- Opening Delimiter -

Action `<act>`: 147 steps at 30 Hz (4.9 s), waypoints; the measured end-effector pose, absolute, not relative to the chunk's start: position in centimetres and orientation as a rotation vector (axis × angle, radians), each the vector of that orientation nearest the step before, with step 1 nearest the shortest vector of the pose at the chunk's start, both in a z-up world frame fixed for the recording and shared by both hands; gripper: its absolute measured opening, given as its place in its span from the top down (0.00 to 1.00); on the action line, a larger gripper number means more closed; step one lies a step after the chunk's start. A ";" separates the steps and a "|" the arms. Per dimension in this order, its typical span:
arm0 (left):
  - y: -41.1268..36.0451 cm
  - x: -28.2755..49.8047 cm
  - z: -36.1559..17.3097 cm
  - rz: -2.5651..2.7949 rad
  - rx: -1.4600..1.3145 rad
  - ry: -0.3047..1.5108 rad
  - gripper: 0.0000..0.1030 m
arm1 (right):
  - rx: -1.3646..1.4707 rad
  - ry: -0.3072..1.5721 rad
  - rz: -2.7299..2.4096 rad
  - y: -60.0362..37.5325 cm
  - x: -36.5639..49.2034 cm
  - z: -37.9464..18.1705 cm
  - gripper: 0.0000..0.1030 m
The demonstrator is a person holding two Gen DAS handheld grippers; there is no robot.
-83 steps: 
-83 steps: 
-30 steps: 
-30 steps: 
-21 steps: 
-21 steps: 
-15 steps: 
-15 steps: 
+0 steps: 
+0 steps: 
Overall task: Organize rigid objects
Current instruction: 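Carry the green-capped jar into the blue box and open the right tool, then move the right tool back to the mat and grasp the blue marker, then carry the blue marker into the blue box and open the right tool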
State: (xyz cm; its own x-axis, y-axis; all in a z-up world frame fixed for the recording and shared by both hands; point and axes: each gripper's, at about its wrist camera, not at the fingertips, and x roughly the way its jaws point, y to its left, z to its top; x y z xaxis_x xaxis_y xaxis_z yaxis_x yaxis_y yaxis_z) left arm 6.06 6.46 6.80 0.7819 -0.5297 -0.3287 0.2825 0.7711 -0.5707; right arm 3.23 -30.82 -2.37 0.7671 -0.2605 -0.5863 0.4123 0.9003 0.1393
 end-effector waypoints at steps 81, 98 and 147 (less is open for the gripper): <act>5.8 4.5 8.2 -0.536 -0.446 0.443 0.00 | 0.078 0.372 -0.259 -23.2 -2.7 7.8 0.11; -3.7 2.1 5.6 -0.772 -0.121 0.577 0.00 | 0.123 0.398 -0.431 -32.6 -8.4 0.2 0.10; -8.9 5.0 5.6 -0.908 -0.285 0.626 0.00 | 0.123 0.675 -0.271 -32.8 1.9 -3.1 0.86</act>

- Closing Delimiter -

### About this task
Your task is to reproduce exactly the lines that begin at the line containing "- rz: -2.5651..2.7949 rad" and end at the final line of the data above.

### Exercise answer
  - rz: -2.5651..2.7949 rad
  - rx: -1.4600..1.3145 rad
  - ry: -0.3047..1.5108 rad
  - gripper: 0.0000..0.1030 m
arm1 (right):
  - rx: -1.3646..1.4707 rad
  - ry: -0.3072..1.5721 rad
  - rz: -2.7299..2.4096 rad
  - y: -60.0362..37.5325 cm
  - x: -36.5639..49.2034 cm
  - z: -37.9464..18.1705 cm
  - gripper: 0.0000..0.1030 m
The demonstrator is a person holding two Gen DAS handheld grippers; there is no robot.
-83 steps: 
-83 steps: 
-30 steps: 
-30 steps: 
-21 steps: 
-21 steps: 
-15 steps: 
-15 steps: 
+0 steps: 
+0 steps: 
Overall task: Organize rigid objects
Current instruction: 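Carry the green-capped jar into the blue box and open the right tool, then move the right tool back to the mat and grasp the blue marker, then carry the blue marker into the blue box and open the right tool
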State: (xyz cm; its own x-axis, y-axis; all in a z-up world frame fixed for the recording and shared by both hands; point and axes: each gripper's, at about its wrist camera, not at the fingertips, and x roughly the way its jaws point, y to its left, z to its top; x y z xaxis_x xaxis_y xaxis_z yaxis_x yaxis_y yaxis_z) left arm 6.06 6.46 6.80 0.7819 -0.5297 -0.3287 0.2825 0.7711 -0.5707; right arm 3.23 -30.82 -2.37 0.7671 -0.2605 -0.5863 0.4123 0.9003 0.1393
 end-effector waypoints at steps 81, 98 and 147 (less is open for the gripper): <act>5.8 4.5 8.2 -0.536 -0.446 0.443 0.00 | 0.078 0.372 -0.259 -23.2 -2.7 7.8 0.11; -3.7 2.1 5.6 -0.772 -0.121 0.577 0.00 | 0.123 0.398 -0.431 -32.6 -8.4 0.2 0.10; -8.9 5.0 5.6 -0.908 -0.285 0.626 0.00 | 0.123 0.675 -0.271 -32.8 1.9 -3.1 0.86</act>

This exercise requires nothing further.